> Exercise details: If an entry below contains an image, drop the image and retype the rest exactly.
########################################
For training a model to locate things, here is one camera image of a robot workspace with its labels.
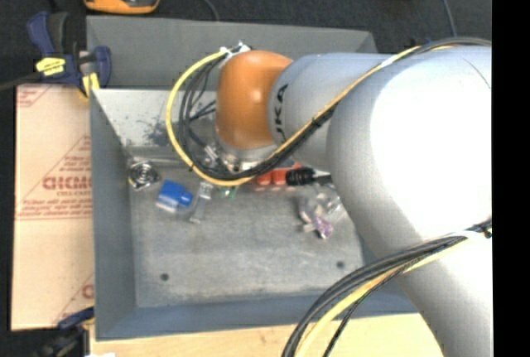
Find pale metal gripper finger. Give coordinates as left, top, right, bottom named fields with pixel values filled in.
left=189, top=181, right=214, bottom=224

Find brown cardboard board red print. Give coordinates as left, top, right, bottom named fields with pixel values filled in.
left=10, top=83, right=95, bottom=331

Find grey metal bin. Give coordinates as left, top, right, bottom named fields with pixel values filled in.
left=85, top=15, right=417, bottom=342

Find black cylinder on white bracket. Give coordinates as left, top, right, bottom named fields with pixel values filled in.
left=284, top=166, right=334, bottom=188

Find clear plastic packet purple bits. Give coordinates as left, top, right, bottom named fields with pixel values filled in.
left=296, top=186, right=347, bottom=240

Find blue and white cylinder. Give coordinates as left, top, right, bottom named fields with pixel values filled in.
left=155, top=179, right=195, bottom=215

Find silver round ribbed object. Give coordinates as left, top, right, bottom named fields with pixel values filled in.
left=126, top=157, right=162, bottom=191

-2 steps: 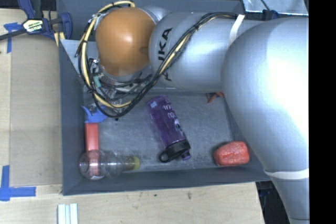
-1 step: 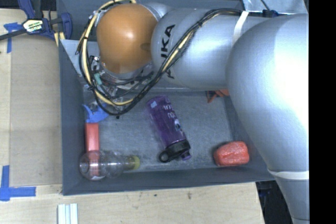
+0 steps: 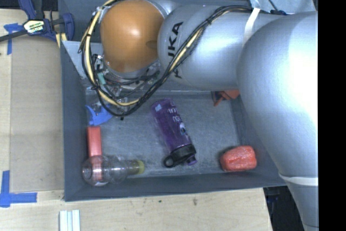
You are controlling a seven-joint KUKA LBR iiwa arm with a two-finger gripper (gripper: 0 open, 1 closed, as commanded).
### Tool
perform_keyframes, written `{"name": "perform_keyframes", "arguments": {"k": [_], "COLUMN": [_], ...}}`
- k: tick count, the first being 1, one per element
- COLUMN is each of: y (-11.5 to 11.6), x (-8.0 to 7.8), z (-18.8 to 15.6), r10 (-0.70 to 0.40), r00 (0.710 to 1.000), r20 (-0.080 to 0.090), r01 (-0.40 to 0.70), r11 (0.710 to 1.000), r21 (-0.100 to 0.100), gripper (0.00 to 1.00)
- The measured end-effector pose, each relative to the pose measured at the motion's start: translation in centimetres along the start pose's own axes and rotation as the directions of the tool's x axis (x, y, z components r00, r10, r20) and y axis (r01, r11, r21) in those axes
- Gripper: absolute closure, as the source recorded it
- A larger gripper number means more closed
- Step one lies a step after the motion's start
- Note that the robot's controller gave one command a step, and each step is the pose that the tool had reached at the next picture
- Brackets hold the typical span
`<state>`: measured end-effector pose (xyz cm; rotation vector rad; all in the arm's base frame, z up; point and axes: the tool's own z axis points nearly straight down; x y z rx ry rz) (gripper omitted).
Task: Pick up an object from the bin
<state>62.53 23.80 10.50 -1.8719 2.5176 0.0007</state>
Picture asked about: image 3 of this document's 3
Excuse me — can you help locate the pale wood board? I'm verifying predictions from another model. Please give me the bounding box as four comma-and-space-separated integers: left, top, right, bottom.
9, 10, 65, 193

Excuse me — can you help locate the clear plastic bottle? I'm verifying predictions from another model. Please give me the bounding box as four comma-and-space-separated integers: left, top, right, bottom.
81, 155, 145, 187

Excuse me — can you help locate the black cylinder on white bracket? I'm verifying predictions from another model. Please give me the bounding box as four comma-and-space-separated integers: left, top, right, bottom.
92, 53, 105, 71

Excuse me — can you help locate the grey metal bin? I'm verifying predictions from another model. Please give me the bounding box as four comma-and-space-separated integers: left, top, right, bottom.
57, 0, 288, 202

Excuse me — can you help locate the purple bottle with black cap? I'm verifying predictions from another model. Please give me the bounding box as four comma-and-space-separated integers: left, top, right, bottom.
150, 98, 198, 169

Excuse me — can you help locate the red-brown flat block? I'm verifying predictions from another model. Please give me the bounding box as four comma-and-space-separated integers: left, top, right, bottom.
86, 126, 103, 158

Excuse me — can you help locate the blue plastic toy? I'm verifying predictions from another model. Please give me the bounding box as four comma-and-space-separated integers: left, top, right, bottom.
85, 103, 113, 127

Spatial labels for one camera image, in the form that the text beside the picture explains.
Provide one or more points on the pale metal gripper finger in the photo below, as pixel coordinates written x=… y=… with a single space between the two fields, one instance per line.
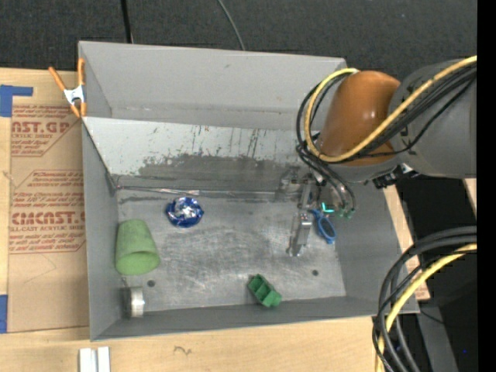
########################################
> Your response:
For training a model to locate things, here is one camera image of a robot workspace with its labels.
Find pale metal gripper finger. Give coordinates as left, top, right, bottom named fields with pixel values filled in.
left=189, top=181, right=214, bottom=224

Find brown cardboard board red print. Give coordinates as left, top, right, bottom named fields with pixel values filled in.
left=10, top=83, right=95, bottom=331

Find grey metal bin. Give coordinates as left, top, right, bottom named fields with pixel values filled in.
left=85, top=15, right=417, bottom=342

Find black cylinder on white bracket. Give coordinates as left, top, right, bottom named fields with pixel values filled in.
left=284, top=166, right=334, bottom=188

Find clear plastic packet purple bits. Give coordinates as left, top, right, bottom named fields with pixel values filled in.
left=296, top=186, right=347, bottom=240

Find blue and white cylinder. Give coordinates as left, top, right, bottom named fields with pixel values filled in.
left=155, top=179, right=195, bottom=215

Find silver round ribbed object. Give coordinates as left, top, right, bottom named fields with pixel values filled in.
left=126, top=157, right=162, bottom=191

-2 steps: 
-1 step: 
+0 steps: 
You are controlling a seven-joint KUKA LBR iiwa arm with a two-finger gripper (gripper: 0 open, 1 closed, as commanded).
### Tool
perform_keyframes, written `{"name": "perform_keyframes", "arguments": {"k": [_], "COLUMN": [_], ...}}`
- k: tick count, the first being 1, one per element
- COLUMN is each of: y (-11.5 to 11.6), x (-8.0 to 7.8), z (-18.8 to 15.6), r10 (-0.70 to 0.40), r00 (0.710 to 1.000), r20 (-0.080 to 0.090), r01 (-0.40 to 0.70), r11 (0.710 to 1.000), r21 (-0.100 to 0.100), gripper (0.00 to 1.00)
- The measured end-effector pose, each relative to the pose measured at the motion's start: translation in centimetres along the start pose's own axes and rotation as the directions of the tool's x axis (x, y, z components r00, r10, r20) and y axis (r01, r11, r21) in those axes
- Gripper: absolute closure, as the source recorded it
- A larger gripper number means more closed
- Step one lies a step after the motion's start
- Note that the robot's controller gave one command a step, and each step is the pose that the tool had reached at the next picture
- Brackets hold the typical span
`<state>`: measured end-effector pose (xyz cm; rotation vector rad; all in the arm's base frame, z up; point and axes: the tool's own z axis points nearly straight down; x y z rx ry rz) (gripper omitted).
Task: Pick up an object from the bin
<state>62.53 23.80 10.50 -1.8719 2.5176 0.0007</state>
Picture asked about: image 3 of this document's 3
Excuse me — can you help locate the pale wood board? I'm verifying predictions from another model. Please give me the bounding box as four comma-and-space-separated integers: left, top, right, bottom.
9, 10, 65, 193

Excuse me — can you help locate the clear plastic bottle? I'm verifying predictions from another model. Please give me the bounding box as four comma-and-space-separated integers: left, top, right, bottom.
81, 155, 145, 187

Excuse me — can you help locate the black cylinder on white bracket? I'm verifying predictions from another model. Please give me the bounding box as four comma-and-space-separated integers: left, top, right, bottom.
92, 53, 105, 71

Excuse me — can you help locate the grey metal bin? I'm verifying predictions from another model. Please give me the bounding box as four comma-and-space-separated integers: left, top, right, bottom.
57, 0, 288, 202

Excuse me — can you help locate the purple bottle with black cap? I'm verifying predictions from another model. Please give me the bounding box as four comma-and-space-separated integers: left, top, right, bottom.
150, 98, 198, 169

Excuse me — can you help locate the red-brown flat block? I'm verifying predictions from another model. Please give me the bounding box as four comma-and-space-separated integers: left, top, right, bottom.
86, 126, 103, 158

Excuse me — can you help locate the blue plastic toy? I'm verifying predictions from another model. Please give me the bounding box as four comma-and-space-separated integers: left, top, right, bottom.
85, 103, 113, 127

Spatial labels for one camera image, in the form that the text beside the picture explains.
Provide one or more points on the pale metal gripper finger in the photo below, as pixel coordinates written x=… y=… with a single space between the two fields, one instance per line.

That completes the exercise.